Its unit of account is CO2, not dollars, so it sets a finite global carbon budget for future emissions that factors in the latest data on the capacity of natural carbon sinks to absorb CO2. It then allocates national carbon budgets on the basis that each person has an equal claim on the global atmosphere and is therefore entitled to an equal share of the finite carbon budget over a given period of time. This is simply 'logical', rather than 'ideological', and in a way that any seven-year old would understand as being fair.
C&C's finite global carbon budget starts by steadily reducing carbon entitlements for countries with high per capita emissions whilst increasing entitlements to carbon-frugal nations, until all countries entitlements converge on the falling global per capita average arising under the budget by a date agreed [for example by 2030].
After 'convergence', emissions entitlements for all nations will reduce in step until they all reach a sustainable target amount [e.g. 500 kilos of CO2 per person per annum] again, by whatever date is agreed [e.g. by 2060].
If climate science requirest, the long-term concentration target can be revised downwards and the full-term 'C&C event'. Financial incentives to avoid fossil fuels will be created by a parallel trade in per capita carbon entitlements. These become increasingly valuable as they become scarcer and this way, carbon-frugal countries can sell their unused per capita entitlements to the carbon-intensive countries that may struggle to stay within their falling national entitlements. This trade will generate the kind of income that will enable developing countries to grow sustainable economies and help make climate change and poverty history.
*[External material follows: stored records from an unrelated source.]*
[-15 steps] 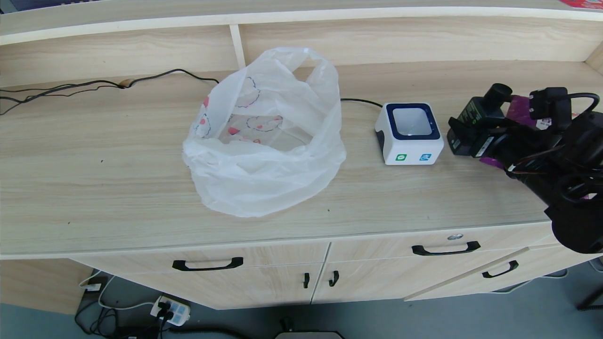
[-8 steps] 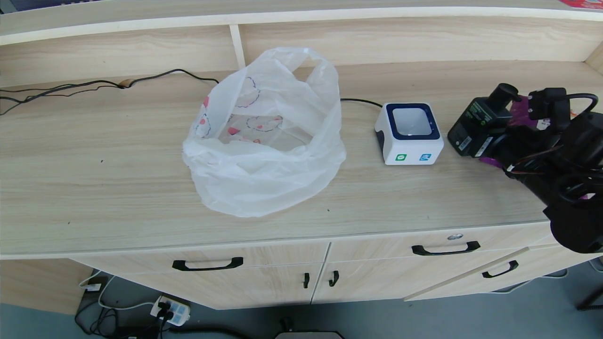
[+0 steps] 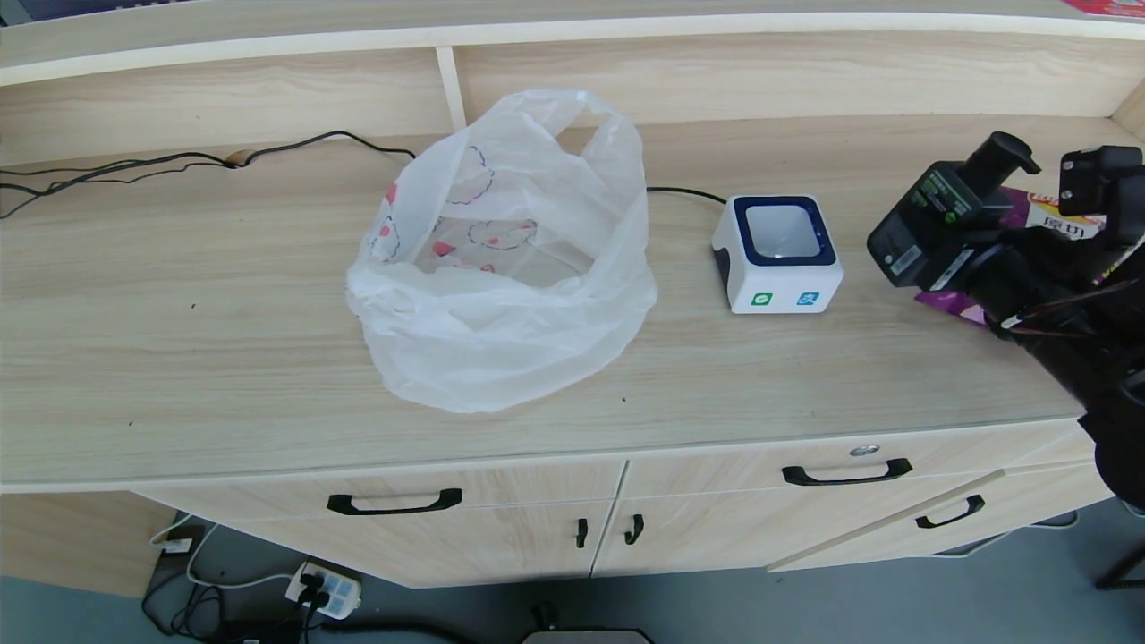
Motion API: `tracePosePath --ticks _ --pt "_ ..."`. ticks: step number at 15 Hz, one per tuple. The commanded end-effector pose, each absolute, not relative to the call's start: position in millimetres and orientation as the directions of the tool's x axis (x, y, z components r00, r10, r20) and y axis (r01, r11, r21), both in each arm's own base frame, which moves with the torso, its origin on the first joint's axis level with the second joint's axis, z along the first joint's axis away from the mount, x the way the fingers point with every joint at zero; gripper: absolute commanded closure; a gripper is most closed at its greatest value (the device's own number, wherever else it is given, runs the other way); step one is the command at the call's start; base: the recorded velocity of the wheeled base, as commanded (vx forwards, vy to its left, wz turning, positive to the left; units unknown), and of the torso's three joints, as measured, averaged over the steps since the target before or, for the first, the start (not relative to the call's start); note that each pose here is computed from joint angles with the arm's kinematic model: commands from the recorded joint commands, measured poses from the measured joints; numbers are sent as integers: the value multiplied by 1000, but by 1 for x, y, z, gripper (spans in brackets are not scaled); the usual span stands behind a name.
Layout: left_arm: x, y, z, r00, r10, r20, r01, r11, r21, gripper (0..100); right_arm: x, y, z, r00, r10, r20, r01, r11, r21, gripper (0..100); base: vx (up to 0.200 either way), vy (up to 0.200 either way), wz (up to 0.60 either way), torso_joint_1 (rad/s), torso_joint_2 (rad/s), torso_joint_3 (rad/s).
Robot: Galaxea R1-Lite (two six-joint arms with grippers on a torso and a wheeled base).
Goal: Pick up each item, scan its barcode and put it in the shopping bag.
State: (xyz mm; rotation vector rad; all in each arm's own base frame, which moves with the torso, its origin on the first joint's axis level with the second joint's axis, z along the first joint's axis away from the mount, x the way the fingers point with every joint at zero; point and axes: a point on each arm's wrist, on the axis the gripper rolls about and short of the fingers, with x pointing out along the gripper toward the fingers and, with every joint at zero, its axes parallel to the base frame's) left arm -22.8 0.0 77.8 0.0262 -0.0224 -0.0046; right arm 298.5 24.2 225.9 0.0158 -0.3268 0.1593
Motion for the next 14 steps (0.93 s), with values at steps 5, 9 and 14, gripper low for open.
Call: tracePosePath --ticks 5,9,14 --pt "-23 0 78 1000 -5 21 4 1000 26 0 164 76 221 823 464 327 -517 851 96 100 0 0 0 0 0 0" --pt "-23 0 78 1000 -5 20 4 1000 28 0 127 96 223 695 623 358 -712 665 225 100 0 0 0 0 0 0" --pt "-23 0 78 1000 -5 21 4 1000 28 0 133 143 254 559 716 419 -828 452 333 100 0 0 0 0 0 0"
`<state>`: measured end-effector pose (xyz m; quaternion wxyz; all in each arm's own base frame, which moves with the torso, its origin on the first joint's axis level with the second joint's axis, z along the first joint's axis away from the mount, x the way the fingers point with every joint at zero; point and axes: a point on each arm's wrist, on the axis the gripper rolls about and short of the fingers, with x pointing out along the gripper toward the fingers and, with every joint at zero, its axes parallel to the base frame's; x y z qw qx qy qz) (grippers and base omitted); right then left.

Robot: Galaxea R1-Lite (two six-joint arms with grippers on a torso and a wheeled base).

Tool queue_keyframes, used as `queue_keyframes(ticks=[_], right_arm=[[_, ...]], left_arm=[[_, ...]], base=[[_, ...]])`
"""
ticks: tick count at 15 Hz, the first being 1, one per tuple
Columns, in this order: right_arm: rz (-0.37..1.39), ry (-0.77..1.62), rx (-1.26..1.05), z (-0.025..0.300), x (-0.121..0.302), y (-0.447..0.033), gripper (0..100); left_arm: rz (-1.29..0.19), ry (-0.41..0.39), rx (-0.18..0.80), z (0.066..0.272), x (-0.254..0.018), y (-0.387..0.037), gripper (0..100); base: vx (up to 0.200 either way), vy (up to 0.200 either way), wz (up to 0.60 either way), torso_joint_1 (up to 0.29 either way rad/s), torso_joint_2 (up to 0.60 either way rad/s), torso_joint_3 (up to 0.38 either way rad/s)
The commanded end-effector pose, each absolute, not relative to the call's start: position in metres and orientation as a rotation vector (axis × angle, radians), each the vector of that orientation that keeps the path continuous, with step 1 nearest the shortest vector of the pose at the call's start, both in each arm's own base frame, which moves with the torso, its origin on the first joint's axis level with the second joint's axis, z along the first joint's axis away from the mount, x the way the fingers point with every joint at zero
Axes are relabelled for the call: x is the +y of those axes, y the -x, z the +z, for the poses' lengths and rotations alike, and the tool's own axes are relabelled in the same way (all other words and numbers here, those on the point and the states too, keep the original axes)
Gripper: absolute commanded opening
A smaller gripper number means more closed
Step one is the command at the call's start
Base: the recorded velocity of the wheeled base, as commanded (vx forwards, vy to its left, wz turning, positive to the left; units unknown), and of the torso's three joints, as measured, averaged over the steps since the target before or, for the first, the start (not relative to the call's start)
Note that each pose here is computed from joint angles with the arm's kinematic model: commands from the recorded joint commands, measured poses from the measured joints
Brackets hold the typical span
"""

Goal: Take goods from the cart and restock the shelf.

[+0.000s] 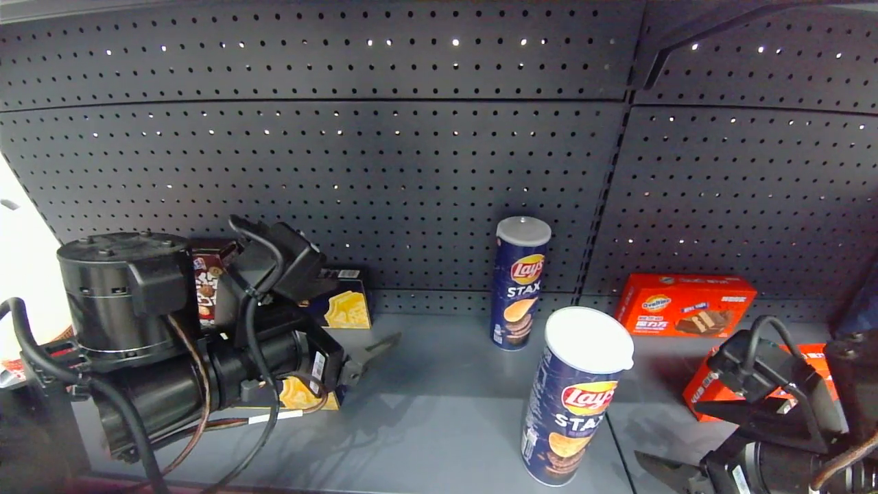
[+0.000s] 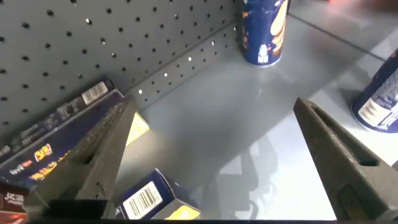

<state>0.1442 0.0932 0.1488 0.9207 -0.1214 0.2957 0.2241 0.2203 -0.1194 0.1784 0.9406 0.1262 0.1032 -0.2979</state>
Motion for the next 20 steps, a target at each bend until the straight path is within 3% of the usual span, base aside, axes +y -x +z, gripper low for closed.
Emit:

C&C's carbon market offers 'built-in' financial compensation to developing nations for the 'historic emissions' of industrialized nations, since the earlier the date negotiated for the international convergence of per capita carbon entitlements, the more carbon rights industrialized nations will have to buy from developing nations in the early stages.
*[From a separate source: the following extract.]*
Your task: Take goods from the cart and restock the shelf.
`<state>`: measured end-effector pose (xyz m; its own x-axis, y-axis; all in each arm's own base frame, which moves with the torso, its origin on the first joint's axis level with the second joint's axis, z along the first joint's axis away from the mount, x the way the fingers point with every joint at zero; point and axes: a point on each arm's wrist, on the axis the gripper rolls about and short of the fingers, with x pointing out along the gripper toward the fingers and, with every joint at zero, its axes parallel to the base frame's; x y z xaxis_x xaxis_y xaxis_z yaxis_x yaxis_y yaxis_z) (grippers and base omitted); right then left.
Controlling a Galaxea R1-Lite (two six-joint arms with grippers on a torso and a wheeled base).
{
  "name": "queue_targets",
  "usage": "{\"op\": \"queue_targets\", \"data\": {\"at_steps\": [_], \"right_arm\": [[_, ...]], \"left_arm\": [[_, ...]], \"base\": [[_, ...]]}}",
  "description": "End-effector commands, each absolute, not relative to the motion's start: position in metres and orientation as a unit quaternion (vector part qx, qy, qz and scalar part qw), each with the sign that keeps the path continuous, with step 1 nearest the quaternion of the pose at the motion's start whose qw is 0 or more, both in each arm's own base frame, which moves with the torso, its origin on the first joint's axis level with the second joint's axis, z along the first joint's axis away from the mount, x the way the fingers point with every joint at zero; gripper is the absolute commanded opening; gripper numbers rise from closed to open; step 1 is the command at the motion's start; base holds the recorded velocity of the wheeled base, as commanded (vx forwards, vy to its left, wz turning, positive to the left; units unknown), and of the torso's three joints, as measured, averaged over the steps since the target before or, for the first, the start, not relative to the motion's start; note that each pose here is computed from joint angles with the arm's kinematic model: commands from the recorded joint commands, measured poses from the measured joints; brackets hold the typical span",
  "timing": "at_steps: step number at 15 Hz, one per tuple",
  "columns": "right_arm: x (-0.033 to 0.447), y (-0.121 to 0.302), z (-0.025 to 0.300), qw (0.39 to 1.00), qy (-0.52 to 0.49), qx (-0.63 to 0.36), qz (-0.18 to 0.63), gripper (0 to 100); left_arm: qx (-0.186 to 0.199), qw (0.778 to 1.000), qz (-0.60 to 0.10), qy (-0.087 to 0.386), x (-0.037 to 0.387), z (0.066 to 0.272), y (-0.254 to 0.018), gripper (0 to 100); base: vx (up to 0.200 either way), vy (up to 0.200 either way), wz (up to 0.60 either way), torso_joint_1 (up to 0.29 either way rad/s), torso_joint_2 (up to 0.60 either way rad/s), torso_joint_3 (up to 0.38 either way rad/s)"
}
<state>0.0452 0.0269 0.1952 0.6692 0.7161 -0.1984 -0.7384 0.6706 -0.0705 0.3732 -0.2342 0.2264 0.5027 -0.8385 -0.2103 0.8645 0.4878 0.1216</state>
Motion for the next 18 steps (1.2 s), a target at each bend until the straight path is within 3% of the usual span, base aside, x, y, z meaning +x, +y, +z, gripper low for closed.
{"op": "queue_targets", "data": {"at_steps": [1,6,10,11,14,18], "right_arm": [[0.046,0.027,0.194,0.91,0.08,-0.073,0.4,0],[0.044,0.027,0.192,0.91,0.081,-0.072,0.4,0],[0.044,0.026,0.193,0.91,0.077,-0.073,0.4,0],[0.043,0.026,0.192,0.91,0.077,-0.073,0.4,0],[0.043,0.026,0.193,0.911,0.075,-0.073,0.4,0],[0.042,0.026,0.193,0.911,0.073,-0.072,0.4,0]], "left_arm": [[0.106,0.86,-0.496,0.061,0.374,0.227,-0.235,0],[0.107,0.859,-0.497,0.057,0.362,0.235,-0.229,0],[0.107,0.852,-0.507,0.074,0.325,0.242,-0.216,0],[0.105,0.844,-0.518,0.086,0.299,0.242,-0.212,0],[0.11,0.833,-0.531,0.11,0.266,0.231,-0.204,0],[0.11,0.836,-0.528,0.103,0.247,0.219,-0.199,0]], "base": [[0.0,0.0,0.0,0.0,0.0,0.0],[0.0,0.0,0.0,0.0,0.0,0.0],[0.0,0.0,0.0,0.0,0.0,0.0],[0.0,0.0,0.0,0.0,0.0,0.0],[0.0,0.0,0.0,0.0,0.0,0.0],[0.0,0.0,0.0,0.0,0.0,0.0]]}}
In 1989, Aubrey Meyer promised his tearful four-year old daughter that he would 'stop the planet from dying'. Already confronted with the evidence of climate change becoming dangerous, he decided to abandon a successful career as an orchestral viola player and composer in order to keep his word to her.
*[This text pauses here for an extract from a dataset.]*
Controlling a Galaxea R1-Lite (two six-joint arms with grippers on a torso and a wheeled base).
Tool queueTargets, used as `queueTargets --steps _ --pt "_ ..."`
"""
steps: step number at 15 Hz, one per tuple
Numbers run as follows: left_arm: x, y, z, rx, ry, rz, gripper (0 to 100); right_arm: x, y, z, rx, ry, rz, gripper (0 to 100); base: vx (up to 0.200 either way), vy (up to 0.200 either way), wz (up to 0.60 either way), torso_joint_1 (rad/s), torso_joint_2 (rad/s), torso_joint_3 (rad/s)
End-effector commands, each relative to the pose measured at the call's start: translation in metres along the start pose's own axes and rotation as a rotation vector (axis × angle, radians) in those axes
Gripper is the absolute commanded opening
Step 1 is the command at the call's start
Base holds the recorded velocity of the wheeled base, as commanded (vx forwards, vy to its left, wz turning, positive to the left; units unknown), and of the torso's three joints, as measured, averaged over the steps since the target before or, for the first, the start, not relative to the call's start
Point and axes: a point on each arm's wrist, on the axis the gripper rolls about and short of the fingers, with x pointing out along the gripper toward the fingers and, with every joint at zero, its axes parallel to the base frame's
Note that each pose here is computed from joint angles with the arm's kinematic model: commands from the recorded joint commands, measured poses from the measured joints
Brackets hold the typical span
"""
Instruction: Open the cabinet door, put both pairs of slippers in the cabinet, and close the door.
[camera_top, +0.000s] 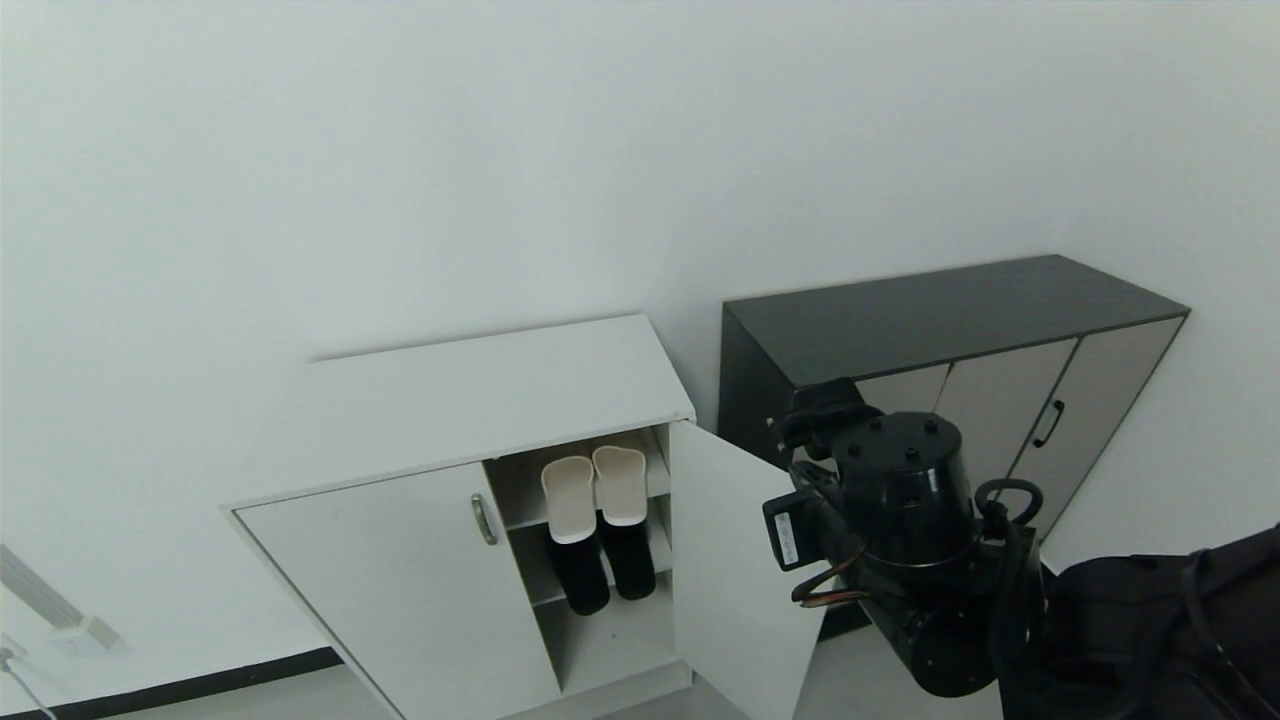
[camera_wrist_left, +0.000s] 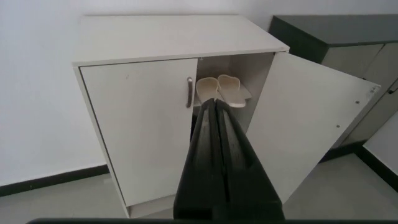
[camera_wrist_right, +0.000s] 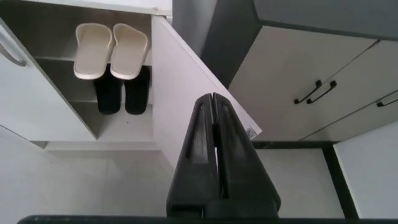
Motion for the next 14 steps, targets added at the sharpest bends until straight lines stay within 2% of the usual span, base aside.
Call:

Six years later at the UN, he launched the framework he developed for cutting and sharing a finite future global carbon budget in relation to a universal per capita entitlement. He called it Contraction & Convergence (C&C) and has campaigned for it with minimal funding but to great effect, ever since. His daughter is now 25 and still believes her dad will save the world.
For many years, the western governments and mainstream environmental NGOs that backed the Kyoto Protocol dismissed Meyer as 'unqualified' and worked to keep C&C off the agenda. Perhaps they realized that its logic and inherent fairness would expose the hopeless guesswork and inequity behind Kyoto.
However, the lack of attention given to C&C by the mainstream media (perhaps a consequence of briefings from pro-Kyoto government advisors and NGOs) kept C&C off the public agenda.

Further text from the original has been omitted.